An academic today slammed Youtube for stereotyping nurses as “sexual playthings” and called on health professionals to improve their image.
Jacinta Kelly, an acute care lecturer at Anglia Ruskin University, said Youtube culture demeans the nursing profession – portraying them as ditzy doctors’ assistants.
She called on young nurses to upload their own Youtube videos highlighting the skilled element of their jobs to counteract “gender-bound, negative and demeaning nursing stereotypes.”

Ms Kelly said: “It seems that the stereotype of nurses is actually getting worse.
“Nurses are painted in a very damaging and humiliating way and not only does it affect how other people view the profession but it affects the self confidence of current nurses.
“By uploading their own video content nurses can promote the complexities of skilled nursing and move away from these damaging sexualised stereotypes.”
The issue of nurses being depicted as “sexual playthings” will be discussed during a public lecture at the University’s campus in Peterborough on February 27.


Ms Kelly trawled through more than half a million YouTube clips and was shocked to find an overwhelming amount showing nurses in compromising positions.
She analysed the 10 most-viewed videos on YouTube for the search terms ‘nurse’ and ‘nursing’ retrieved from the website in July 2010.
The top videos included promotional videos, advertising, and excerpts from TV programmes and cartoons.
She found there were three nursing identities portrayed in the videos – the skilled knower and doer, the sexual plaything and the witless, incompetent nurse.
The video with the highest number of views – more than 1.1 million – was an audio-free clip of Daphne, from the US sitcom Frasier, in a revealing nurses’ uniform.
Ms Kelly believes negative online portrayals of the nurses not only affect the public’s view of the profession, but can also influence how nurses view themselves.

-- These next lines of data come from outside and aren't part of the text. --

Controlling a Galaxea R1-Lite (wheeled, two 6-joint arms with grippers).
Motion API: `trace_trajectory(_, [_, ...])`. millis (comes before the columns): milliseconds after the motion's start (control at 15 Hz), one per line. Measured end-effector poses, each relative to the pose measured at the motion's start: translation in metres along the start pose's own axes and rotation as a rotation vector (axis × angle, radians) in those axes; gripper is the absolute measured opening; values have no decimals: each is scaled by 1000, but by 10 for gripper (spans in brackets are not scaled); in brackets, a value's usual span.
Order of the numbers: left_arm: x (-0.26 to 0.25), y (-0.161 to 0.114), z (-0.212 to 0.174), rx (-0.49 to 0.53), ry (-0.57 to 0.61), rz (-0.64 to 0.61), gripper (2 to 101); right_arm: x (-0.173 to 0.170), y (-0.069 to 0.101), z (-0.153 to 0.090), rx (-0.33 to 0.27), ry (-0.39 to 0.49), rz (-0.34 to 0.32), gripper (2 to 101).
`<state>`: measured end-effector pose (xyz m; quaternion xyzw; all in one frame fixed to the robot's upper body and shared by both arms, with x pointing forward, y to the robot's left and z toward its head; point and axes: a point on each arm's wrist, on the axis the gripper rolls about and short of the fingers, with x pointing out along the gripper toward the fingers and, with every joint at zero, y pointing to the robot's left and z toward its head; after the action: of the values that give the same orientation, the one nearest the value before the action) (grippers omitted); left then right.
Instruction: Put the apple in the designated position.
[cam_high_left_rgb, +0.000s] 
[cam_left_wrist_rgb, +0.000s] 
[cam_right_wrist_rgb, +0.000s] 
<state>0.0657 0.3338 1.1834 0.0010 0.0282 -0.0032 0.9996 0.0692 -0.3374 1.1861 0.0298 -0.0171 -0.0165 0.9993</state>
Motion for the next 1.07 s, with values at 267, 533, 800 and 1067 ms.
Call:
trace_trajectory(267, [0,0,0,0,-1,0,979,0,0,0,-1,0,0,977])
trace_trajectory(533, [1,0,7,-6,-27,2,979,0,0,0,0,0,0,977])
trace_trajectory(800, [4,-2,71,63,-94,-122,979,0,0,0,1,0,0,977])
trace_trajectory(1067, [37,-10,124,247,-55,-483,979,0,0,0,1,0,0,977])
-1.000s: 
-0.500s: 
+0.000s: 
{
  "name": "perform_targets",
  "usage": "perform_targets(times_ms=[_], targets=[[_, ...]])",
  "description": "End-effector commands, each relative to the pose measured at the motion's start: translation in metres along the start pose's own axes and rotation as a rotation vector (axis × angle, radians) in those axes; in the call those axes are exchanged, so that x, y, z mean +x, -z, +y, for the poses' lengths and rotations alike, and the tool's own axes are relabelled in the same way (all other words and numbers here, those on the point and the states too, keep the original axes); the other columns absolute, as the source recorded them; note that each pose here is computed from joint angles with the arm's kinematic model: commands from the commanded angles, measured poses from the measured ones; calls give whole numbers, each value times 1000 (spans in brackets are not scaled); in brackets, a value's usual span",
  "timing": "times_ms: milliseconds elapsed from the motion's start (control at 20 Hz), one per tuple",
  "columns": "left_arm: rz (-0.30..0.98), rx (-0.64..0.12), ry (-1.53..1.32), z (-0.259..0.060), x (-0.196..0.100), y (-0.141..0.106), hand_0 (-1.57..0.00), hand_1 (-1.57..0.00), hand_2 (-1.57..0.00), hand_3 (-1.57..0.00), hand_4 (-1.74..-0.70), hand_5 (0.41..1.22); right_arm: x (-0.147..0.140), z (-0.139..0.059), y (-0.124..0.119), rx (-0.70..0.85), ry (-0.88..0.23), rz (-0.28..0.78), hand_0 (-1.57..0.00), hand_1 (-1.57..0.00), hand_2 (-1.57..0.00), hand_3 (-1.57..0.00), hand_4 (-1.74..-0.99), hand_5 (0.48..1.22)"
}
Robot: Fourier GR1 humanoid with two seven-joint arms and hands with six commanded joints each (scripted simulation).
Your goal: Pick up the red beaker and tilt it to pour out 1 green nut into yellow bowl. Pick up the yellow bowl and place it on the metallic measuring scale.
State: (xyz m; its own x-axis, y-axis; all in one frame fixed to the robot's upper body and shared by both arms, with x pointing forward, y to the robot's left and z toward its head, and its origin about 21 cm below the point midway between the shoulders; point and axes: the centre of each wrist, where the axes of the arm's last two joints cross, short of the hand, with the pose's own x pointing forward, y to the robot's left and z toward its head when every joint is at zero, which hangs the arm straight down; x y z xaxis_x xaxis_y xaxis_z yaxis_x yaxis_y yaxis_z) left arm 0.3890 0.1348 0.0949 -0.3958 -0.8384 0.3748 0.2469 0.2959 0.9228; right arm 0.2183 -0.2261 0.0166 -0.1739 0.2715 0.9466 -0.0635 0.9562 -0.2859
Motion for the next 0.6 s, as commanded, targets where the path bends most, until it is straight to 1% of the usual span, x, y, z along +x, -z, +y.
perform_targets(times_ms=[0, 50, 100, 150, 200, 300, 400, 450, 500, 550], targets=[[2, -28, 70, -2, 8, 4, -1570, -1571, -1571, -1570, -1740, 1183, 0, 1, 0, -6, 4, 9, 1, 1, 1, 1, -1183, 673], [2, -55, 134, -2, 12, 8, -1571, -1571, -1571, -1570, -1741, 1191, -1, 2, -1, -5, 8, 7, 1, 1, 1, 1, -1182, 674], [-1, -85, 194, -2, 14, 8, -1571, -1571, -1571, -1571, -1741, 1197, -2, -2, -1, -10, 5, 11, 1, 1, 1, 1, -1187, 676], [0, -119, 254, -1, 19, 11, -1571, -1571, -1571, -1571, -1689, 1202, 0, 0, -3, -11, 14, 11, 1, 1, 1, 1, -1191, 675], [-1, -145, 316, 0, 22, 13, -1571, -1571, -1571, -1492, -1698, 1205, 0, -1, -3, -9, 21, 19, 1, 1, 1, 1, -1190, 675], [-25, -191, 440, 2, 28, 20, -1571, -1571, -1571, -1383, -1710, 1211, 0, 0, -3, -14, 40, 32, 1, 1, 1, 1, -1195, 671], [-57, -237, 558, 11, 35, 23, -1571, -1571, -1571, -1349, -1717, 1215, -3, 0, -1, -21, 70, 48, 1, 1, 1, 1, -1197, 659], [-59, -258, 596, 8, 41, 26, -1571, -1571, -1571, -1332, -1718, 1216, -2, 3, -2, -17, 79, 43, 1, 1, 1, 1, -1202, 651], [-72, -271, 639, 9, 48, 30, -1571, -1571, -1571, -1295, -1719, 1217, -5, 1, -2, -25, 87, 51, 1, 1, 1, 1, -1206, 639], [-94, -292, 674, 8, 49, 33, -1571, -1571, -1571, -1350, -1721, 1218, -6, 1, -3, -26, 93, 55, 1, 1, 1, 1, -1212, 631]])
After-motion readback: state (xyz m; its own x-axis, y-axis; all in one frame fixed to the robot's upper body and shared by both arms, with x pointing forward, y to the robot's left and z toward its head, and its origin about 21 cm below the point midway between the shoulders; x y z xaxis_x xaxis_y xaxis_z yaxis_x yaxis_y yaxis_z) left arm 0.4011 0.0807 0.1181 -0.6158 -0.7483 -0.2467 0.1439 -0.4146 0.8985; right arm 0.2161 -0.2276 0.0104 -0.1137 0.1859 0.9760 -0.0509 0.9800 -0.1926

She said: “Despite its supposed democratising function as a ‘medium of the people’, YouTube is no different than other popular mass media in the way that it propagates gender-bound, negative and demeaning nursing stereotypes.
“Its popularity means that its stereotypes act as a powerful force in influencing public beliefs and attitudes, and such stereotypical constructions of nursing identity have now become a fact of life on YouTube.
“The identity as a sexual plaything or an incompetent individual, albeit created in the male-dominated world of YouTube, constructs an identity that is counter to that of the skilled professional.
“The study of nursing identity is important, as it offers a window on how the profession views itself and how it is viewed by the public, most of whom at some point will rely upon the expertise of nurses.
“There is also the real danger that nurses may internalise a particular identity constructed through these videos and act according to these expectations.
“Hence, images that give rise to particular identities can ultimately have an impact on clinical practice.
“However, it lies within the nurses’ power to challenge negative stereotypes that create these identities.
“As users of YouTube, they can act as moderators in the online community and seek to redress the balance of power in the way that nursing is represented.
“By carefully selecting their own video content to post on YouTube, nurses can convey to the largely young, male public the complexities of skilled nursing and the critical and central role that nurses play in the healthcare system.”
Ms Kelly’s research paper ‘The image of you: constructing nursing identities in YouTube’ has been published in the Journal of Advanced Nursing.